_Assigned task:_
Every line in the listing below from the one with "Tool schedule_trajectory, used" through the one with "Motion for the" is to be reproduced exactly, both ends included; leave out the rest.
++++++++++++++++++++
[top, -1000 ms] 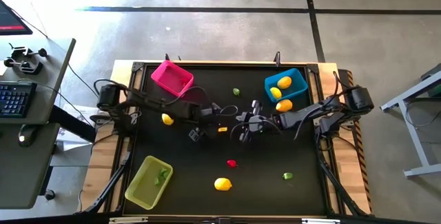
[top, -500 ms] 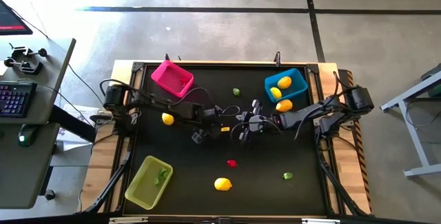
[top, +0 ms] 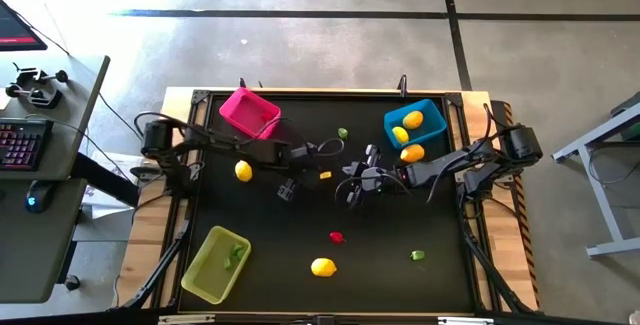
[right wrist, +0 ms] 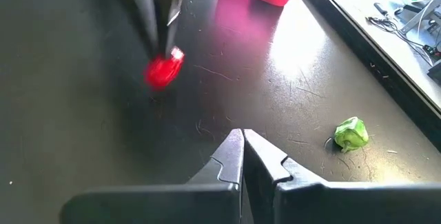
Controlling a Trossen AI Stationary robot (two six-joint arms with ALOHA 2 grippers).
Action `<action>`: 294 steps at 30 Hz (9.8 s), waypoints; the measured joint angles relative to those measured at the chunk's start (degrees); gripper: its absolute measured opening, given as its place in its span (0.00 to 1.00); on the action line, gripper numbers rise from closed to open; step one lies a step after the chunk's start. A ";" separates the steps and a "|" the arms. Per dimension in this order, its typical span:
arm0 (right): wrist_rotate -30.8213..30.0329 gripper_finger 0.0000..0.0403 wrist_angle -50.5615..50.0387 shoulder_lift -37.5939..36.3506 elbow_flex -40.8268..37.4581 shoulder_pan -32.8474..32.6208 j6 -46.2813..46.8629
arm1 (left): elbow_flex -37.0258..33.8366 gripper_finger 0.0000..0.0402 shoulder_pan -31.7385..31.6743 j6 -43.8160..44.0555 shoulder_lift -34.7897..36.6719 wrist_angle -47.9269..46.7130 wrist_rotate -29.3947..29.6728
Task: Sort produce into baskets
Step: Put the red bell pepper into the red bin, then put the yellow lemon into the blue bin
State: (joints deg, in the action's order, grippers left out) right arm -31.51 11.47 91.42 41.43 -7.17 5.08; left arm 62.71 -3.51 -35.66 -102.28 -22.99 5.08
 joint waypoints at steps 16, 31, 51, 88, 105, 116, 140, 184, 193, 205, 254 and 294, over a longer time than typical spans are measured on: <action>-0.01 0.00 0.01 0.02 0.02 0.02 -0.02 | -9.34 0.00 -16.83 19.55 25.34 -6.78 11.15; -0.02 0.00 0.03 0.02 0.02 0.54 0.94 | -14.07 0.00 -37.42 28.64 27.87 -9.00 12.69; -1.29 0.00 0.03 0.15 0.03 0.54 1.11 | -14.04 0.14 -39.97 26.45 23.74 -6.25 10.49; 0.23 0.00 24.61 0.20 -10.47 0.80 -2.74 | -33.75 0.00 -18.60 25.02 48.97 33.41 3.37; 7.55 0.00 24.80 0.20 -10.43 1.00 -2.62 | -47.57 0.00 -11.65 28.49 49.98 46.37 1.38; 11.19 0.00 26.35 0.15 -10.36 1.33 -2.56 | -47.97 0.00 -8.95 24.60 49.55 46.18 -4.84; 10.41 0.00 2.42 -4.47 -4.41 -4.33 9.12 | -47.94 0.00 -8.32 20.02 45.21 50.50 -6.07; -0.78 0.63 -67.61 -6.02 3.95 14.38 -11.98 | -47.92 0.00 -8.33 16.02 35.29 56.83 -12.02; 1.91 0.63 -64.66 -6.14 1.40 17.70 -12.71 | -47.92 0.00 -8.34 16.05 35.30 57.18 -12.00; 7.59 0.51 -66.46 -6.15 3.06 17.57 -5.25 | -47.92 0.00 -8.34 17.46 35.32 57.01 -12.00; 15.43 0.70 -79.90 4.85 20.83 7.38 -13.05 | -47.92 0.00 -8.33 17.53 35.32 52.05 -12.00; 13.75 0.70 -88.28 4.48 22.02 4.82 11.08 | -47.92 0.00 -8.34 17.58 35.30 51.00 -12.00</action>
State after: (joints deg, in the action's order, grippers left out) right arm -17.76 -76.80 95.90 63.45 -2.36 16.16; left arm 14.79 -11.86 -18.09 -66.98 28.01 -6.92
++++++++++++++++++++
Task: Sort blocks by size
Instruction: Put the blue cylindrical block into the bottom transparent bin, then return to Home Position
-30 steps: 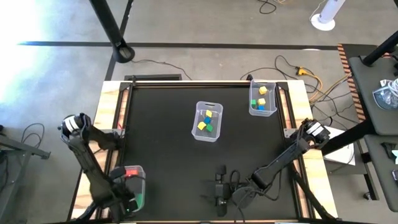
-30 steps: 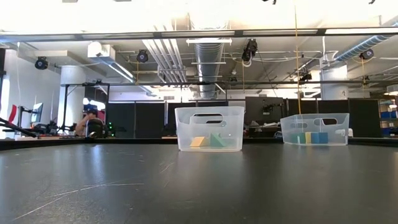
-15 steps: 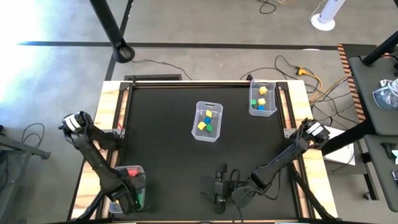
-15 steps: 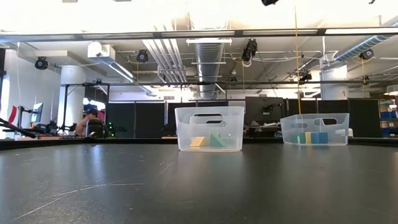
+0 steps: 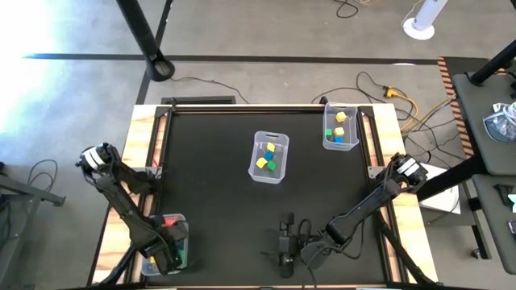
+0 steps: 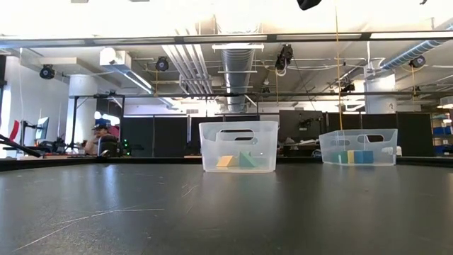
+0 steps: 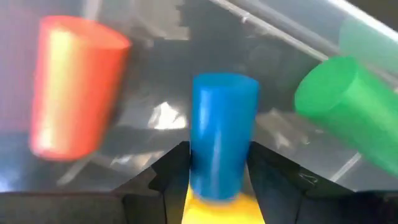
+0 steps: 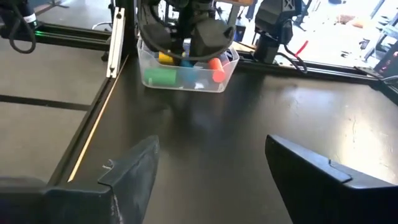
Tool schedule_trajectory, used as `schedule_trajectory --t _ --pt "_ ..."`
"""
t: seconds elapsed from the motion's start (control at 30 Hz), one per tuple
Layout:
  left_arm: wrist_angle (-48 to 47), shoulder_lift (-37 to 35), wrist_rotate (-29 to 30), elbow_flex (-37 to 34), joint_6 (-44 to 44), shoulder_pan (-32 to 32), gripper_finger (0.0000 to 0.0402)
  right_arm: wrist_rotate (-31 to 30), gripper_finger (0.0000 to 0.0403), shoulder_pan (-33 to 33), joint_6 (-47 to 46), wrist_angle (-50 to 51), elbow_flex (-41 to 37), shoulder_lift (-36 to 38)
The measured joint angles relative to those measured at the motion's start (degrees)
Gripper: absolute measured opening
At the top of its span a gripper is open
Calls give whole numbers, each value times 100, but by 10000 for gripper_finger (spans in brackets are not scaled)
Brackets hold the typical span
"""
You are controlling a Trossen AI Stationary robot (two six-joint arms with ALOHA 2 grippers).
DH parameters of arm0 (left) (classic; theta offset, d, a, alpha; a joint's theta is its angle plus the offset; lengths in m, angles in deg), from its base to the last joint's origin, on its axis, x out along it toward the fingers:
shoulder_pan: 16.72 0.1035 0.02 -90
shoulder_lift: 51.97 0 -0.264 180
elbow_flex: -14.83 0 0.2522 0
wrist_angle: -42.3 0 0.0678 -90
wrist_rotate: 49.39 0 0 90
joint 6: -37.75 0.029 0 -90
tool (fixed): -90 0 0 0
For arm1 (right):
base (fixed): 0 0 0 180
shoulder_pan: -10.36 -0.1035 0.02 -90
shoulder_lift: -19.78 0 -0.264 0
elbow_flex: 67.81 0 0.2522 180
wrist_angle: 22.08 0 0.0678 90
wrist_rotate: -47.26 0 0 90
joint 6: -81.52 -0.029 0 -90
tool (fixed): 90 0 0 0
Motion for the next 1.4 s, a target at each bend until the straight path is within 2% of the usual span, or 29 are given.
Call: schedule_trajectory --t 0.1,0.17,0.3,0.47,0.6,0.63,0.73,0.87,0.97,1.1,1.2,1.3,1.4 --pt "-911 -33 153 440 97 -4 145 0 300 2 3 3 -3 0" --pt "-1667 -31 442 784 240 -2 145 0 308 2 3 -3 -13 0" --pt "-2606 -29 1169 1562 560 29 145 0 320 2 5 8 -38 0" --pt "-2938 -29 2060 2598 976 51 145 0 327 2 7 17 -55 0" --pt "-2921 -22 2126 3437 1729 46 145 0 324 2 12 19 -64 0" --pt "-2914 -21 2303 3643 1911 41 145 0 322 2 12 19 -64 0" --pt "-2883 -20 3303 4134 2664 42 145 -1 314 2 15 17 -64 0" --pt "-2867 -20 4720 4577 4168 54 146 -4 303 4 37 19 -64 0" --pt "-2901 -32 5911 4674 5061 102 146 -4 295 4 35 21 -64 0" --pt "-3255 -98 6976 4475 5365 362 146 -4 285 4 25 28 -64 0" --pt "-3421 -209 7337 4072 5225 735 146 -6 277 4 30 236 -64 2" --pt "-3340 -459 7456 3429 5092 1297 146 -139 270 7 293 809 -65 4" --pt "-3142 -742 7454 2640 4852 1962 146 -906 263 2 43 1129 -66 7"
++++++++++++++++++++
_Your response:_
Tool schedule_trajectory, used as `schedule_trajectory --t _ --pt "_ ..."`
"""
t: seconds elapsed from the motion's start (control at 30 Hz), one per tuple
Layout:
  left_arm: wrist_angle (-48 to 47), shoulder_lift (-37 to 35), wrist_rotate (-29 to 30), elbow_flex (-37 to 34), joint_6 (-44 to 44), shoulder_pan (-32 to 32), gripper_finger (0.0000 to 0.0402)
  right_arm: wrist_rotate (-31 to 30), gripper_finger (0.0000 to 0.0403), shoulder_pan (-33 to 33), joint_6 (-47 to 46), wrist_angle (-50 to 51), elbow_flex (-41 to 37), shoulder_lift (-36 to 38)
The measured joint angles relative to those measured at the motion's start (degrees)
Gripper: absolute measured opening
At the top of its span a gripper is open
Calls give whole numbers, each value times 100, but by 10000 for gripper_finger (spans in brackets are not scaled)
Brackets hold the typical span
"""
You are controlling a Trossen AI Stationary robot (two six-joint arms with ALOHA 2 grippers).
DH parameters of arm0 (left) (classic; theta offset, d, a, alpha; a joint's theta is its angle plus the offset; lengths in m, angles in deg), from its base to the last joint's origin, on its axis, x out along it toward the fingers:
shoulder_pan: 16.72 0.1035 0.02 -90
shoulder_lift: 51.97 0 -0.264 180
elbow_flex: -14.83 0 0.2522 0
wrist_angle: -42.3 0 0.0678 -90
wrist_rotate: 49.39 0 0 90
joint 6: -37.75 0.029 0 -90
tool (fixed): -90 0 0 0
For arm1 (right):
base (fixed): 0 0 0 180
shoulder_pan: -10.36 -0.1035 0.02 -90
shoulder_lift: -19.78 0 -0.264 0
elbow_flex: 67.81 0 0.2522 180
wrist_angle: 22.08 0 0.0678 90
wrist_rotate: -47.26 0 0 90
joint 6: -81.52 -0.029 0 -90
tool (fixed): 90 0 0 0
Motion for the next 1.4 s, a target at each bend until the straight path is within 2% of the usual span, or 29 are given.

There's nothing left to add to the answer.